I don’t care. You don’t have to die here.
Did you not understand? I cannot leave. Here—here is the only place I do not hear Ravellon’s voice. That voice has driven all who can hear it to madness. It is here I must stand if I wish to die as myself.
She should have accepted that. She knew it. But she could hear what lay beneath perfectly reasonable words, none of which were lies. Bakkon did not want to leave. He fought now because survival was so instinctive it had governed the entirety of his life, from birth.
No, he wanted to die.
Just as she had wanted to die when she had first entered the Hawklord’s Tower. Not for the same reasons—his reasons were murky and he didn’t put them into thoughts she could touch and hear—but the emotion, the despair, were almost identical.
Mandoran was right; Bakkon was not the child she had been. But that child had lost the life that had given her any meaning, any hope. Absent that life, she had struggled to survive in the fief of Barren, and she had done things in the name of survival that she would never do again while she lived.
But she was grateful that the Hawklord hadn’t killed her. Hadn’t even tried. She was grateful for the life she now led, and she tried—in all the ways available—to balance the harm she had done with help. She couldn’t erase the damage to other people. She could stop herself from doing that damage to anyone else.
She was certain that the Wevaran who had survived the fall of Ravellon and the rise of the Towers would be beyond grateful that Bakkon had survived—but only if he did.
Your friend is correct. I do not want to escape. More web rose; Bakkon began to build a translucent dome in front of and above himself. The Shadow attacking them could be seen through it.
Did you know that Shadow? Did you know what it used to be?
Yes.
You don’t want to kill it.
No. What they do now they would not have done had they not become prey to the madness of the fallen.
Can you wrap them in your web?
If I have no other choice. You must leave.
Wait—what madness?
Bakkon didn’t answer. Maybe Bakkon couldn’t answer. But Spike probably could. He had been captive to Shadow, and had been freed from it.
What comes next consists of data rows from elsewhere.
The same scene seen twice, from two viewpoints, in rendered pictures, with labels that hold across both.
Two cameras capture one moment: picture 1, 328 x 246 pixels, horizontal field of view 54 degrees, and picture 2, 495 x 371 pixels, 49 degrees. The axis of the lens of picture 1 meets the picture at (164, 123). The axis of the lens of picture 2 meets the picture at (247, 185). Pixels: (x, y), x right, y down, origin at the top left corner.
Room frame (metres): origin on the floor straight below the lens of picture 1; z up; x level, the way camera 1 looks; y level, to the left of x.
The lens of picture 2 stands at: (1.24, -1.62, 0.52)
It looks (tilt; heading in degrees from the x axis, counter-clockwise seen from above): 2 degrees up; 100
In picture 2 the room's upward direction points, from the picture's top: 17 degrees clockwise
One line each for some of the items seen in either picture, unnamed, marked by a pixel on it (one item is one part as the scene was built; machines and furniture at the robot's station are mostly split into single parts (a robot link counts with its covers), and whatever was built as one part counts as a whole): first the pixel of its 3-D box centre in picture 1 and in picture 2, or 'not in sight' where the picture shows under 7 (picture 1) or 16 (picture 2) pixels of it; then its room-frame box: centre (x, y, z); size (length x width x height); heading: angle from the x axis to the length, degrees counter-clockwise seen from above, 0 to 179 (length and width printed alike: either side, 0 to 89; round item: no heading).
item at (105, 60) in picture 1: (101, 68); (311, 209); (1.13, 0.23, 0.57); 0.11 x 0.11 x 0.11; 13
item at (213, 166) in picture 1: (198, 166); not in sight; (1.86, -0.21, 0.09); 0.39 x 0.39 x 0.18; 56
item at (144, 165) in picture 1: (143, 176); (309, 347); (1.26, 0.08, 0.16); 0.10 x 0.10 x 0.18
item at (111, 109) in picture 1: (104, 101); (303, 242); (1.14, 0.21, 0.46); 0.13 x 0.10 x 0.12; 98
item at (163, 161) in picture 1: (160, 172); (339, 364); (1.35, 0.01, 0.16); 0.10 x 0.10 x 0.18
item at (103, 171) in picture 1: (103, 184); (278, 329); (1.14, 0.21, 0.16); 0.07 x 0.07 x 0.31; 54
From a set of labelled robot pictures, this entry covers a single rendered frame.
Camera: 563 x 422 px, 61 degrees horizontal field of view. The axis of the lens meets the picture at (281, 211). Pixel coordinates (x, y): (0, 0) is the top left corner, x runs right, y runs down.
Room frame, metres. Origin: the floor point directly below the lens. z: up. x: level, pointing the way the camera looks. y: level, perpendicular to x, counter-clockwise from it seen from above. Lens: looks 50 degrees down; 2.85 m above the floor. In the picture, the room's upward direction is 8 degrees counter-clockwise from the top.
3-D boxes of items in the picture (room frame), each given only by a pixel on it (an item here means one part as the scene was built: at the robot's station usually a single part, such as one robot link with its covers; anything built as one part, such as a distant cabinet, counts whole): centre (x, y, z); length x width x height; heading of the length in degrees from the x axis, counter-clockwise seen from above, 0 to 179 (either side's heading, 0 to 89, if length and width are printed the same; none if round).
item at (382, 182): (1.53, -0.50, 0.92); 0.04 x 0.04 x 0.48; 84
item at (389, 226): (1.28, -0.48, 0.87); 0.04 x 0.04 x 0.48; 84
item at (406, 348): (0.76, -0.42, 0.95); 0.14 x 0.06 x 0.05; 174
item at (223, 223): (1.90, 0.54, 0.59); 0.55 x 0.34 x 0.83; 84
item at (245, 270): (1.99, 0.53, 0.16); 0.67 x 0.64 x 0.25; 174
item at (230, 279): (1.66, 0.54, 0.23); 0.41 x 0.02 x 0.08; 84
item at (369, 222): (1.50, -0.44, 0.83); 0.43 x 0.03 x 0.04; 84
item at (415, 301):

She felt an eddy of confusion, and realized the Wevaran had caught that thought drift, or had been caught by it. She could feel the sudden turn of his thought, the dangerous edge of hope. Can you—can you free them?
“Mandoran—do you understand what Terrano did when he freed Spike?”
Mandoran said nothing.
“This—whatever it is, the moving blob over there—is caught the same way Spike was. It was Terrano who freed Spike, mostly. Can you do what he did?”
“You freed the thing in the basement of the High Halls.”
She wasn’t certain she had. “Spike did that.”
“What did Spike do?”
“I don’t know. It’s why I’m asking you. What did Terrano do?”